== WORK INSTRUCTIONS ==
Please keep to the lines below from the one with "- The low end" through the one with "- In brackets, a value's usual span", and restate them word for word, ends included.

== DATA SHOWN ==
>>>>>
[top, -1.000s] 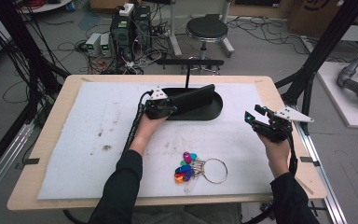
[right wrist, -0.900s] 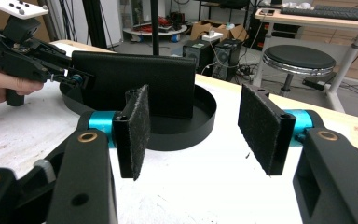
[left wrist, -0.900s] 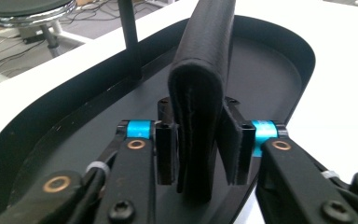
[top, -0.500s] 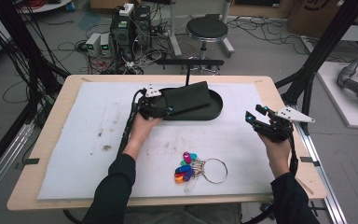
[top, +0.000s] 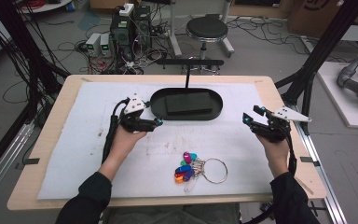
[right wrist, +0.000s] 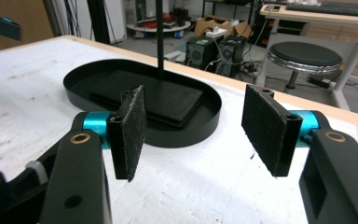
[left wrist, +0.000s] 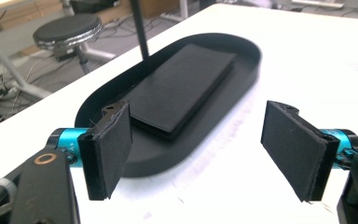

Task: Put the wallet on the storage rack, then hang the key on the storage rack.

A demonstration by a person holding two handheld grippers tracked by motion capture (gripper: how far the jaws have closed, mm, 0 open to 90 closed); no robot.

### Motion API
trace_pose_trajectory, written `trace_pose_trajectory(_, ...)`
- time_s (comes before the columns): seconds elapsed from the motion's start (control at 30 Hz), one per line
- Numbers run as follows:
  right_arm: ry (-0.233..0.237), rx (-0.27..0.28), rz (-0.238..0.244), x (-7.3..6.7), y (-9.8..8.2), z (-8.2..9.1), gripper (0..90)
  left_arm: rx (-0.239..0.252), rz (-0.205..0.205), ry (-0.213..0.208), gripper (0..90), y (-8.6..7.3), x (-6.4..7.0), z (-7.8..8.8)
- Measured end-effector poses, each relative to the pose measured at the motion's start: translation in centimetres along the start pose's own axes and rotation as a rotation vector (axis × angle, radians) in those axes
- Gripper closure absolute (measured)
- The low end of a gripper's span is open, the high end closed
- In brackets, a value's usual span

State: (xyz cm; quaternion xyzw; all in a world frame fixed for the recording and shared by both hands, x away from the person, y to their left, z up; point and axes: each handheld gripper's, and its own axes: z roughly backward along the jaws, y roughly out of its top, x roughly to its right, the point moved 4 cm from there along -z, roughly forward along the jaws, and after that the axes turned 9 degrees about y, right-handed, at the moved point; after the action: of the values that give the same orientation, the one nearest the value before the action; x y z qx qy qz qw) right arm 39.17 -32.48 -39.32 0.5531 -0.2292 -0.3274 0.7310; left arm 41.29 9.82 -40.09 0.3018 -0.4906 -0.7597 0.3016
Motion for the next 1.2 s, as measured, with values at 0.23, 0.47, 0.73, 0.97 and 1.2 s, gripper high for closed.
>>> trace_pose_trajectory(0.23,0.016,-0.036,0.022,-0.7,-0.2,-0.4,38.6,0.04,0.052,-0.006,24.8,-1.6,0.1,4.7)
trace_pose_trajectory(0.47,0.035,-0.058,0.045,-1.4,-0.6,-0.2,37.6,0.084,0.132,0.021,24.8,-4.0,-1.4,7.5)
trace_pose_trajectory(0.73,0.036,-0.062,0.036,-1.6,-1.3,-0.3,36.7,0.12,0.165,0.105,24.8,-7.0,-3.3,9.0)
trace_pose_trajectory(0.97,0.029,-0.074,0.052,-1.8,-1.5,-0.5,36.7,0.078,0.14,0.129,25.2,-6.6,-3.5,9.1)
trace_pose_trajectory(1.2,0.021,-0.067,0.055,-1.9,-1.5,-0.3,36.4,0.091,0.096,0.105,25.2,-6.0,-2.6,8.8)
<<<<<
== EXERCISE ANSWER ==
- The low end of a gripper's span is open, the high end closed
- In brackets, a value's usual span

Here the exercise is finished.